Chinese government officials are reportedly reviewing Meta Platforms’ $2 billion acquisition of artificial intelligence startup Manus, raising potential concerns over technology transfer and national security controls. According to a report by the Financial Times published on Tuesday, the review is focused on whether the deal may violate China’s technology export and control regulations. The report cited two people familiar with the matter, although details of the review process remain limited.
The scrutiny highlights the growing regulatory challenges facing major U.S. technology companies as they expand their artificial intelligence capabilities through global mergers and acquisitions. Meta’s acquisition of Manus, an AI startup with advanced research and development expertise, is part of the company’s broader strategy to strengthen its position in generative AI, machine learning, and next-generation digital technologies. However, the involvement of Chinese authorities suggests that cross-border AI deals are increasingly subject to geopolitical and regulatory risks.
Chinese regulators have become more vigilant in monitoring transactions that involve sensitive technologies, especially artificial intelligence, semiconductors, and data-related assets. Officials are particularly cautious about potential technology leakage that could undermine domestic innovation or conflict with national security priorities. If Manus has operations, talent, or intellectual property tied to China, the acquisition could trigger a formal review under China’s technology control framework.
Reuters stated that it could not independently verify the Financial Times report, and neither Meta nor Chinese regulatory bodies have publicly commented on the matter. Despite the lack of official confirmation, the news has drawn attention from investors and industry analysts who are closely watching how governments worldwide regulate AI development and ownership.
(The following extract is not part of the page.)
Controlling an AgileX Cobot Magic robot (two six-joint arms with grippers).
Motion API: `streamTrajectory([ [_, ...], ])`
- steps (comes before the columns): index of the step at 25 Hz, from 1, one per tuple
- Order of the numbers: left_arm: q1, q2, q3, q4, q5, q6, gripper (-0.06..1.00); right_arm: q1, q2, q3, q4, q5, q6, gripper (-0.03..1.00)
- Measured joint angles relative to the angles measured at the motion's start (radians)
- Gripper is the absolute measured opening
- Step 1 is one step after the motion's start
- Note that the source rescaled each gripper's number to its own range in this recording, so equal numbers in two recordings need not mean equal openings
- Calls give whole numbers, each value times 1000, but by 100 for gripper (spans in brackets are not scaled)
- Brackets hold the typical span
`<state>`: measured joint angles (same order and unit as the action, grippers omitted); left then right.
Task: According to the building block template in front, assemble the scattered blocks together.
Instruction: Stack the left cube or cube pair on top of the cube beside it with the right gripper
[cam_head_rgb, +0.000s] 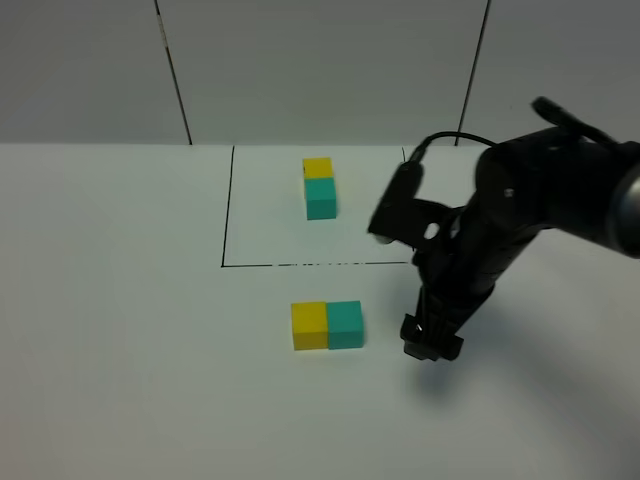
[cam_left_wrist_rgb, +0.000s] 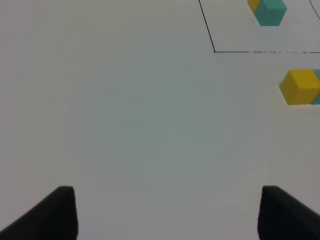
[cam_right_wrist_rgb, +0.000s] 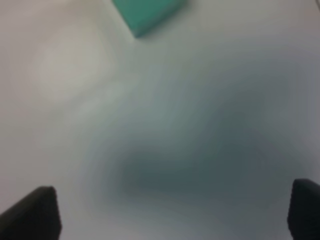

The reported review underscores a broader trend of tightening oversight on Big Tech acquisitions, especially those involving artificial intelligence startups with international footprints. As AI becomes increasingly central to economic growth and strategic competition, regulatory scrutiny is expected to intensify. For Meta, the outcome of the review could influence not only the Manus deal but also its future expansion plans in Asia and other key markets.